### Exercise prompt:
In the data below, find every line with the word "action" and copy it.

Collected data entries:
== == ==

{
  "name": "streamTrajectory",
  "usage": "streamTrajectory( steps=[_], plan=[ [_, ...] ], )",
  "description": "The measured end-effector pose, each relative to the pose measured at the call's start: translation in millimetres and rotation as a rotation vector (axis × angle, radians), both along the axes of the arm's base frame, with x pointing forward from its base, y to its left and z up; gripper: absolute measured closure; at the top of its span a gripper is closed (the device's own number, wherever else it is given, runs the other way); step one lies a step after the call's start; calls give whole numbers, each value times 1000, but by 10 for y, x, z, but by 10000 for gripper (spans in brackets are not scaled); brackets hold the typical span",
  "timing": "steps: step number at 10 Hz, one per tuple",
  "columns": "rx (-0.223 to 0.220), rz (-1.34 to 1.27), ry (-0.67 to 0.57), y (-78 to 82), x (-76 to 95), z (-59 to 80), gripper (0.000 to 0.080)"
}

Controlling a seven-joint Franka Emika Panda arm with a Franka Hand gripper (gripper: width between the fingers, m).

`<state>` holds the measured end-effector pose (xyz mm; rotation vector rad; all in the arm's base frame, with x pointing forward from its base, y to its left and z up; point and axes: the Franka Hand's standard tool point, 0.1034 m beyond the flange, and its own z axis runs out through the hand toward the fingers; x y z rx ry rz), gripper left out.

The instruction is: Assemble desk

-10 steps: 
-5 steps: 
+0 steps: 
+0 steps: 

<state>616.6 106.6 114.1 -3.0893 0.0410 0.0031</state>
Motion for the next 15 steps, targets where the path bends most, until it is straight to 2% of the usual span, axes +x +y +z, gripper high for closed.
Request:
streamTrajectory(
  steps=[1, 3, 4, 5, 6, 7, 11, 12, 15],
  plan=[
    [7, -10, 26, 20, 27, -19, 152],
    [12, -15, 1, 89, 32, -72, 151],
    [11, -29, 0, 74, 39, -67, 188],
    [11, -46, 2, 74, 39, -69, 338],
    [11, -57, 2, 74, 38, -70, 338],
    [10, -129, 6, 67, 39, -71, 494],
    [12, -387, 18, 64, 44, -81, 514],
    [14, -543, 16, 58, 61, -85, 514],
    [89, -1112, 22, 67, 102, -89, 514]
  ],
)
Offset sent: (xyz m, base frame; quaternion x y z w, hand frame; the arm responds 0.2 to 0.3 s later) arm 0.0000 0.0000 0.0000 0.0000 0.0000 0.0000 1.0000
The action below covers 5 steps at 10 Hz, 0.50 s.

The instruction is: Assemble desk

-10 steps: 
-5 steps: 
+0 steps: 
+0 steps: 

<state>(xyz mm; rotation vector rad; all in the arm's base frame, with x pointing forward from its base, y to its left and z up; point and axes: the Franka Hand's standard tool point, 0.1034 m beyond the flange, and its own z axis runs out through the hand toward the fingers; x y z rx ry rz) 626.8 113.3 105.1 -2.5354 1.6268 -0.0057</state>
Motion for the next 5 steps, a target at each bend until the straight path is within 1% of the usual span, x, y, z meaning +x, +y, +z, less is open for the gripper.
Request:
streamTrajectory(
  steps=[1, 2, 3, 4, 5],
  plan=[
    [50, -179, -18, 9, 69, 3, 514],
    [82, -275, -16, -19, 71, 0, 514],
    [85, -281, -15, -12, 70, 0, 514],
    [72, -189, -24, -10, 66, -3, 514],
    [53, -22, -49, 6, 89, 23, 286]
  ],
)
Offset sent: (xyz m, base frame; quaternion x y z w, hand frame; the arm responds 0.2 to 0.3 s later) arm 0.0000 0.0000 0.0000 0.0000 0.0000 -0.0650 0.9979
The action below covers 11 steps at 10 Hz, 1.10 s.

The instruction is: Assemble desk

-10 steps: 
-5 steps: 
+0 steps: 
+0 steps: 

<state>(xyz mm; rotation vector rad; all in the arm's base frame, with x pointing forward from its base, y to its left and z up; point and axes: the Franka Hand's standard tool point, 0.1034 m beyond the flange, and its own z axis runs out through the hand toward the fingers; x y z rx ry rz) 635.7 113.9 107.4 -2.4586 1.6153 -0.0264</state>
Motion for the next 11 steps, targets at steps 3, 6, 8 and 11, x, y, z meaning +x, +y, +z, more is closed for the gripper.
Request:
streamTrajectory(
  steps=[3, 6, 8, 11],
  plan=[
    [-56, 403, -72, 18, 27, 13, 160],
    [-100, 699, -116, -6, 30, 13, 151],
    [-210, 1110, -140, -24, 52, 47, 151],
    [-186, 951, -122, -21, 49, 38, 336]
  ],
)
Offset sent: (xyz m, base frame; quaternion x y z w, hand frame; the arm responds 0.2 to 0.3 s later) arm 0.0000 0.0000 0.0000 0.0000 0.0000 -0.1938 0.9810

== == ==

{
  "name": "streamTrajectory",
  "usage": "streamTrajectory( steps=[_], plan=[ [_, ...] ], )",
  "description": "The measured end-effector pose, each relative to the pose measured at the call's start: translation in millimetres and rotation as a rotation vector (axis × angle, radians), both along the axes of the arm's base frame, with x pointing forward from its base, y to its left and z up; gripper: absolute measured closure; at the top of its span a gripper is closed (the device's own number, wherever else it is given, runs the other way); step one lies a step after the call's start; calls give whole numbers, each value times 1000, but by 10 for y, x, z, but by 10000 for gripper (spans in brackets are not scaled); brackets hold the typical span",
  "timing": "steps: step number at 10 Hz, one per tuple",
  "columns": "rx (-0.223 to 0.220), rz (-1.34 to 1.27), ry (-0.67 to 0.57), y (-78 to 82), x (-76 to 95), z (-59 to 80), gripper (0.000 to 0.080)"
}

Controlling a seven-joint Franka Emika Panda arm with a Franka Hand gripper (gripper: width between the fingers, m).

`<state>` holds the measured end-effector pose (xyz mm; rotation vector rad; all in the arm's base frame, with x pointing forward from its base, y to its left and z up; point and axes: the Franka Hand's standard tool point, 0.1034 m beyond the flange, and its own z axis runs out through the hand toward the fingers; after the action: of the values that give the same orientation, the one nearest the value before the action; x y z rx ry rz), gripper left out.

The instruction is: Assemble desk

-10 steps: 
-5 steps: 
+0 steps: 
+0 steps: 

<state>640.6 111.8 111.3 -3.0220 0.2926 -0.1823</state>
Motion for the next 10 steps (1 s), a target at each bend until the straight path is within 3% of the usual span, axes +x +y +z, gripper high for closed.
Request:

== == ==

### Finished exercise:
The action below covers 5 steps at 10 Hz, 0.50 s.
The action below covers 11 steps at 10 Hz, 1.10 s.
`<state>` holds the measured end-effector pose (xyz mm; rotation vector rad; all in the arm's base frame, with x pointing forward from its base, y to its left and z up; point and axes: the Franka Hand's standard tool point, 0.1034 m beyond the flange, and its own z axis runs out through the hand toward the fingers; after the action: of the values that give the same orientation, the one nearest the value before the action; x y z rx ry rz), gripper left out.

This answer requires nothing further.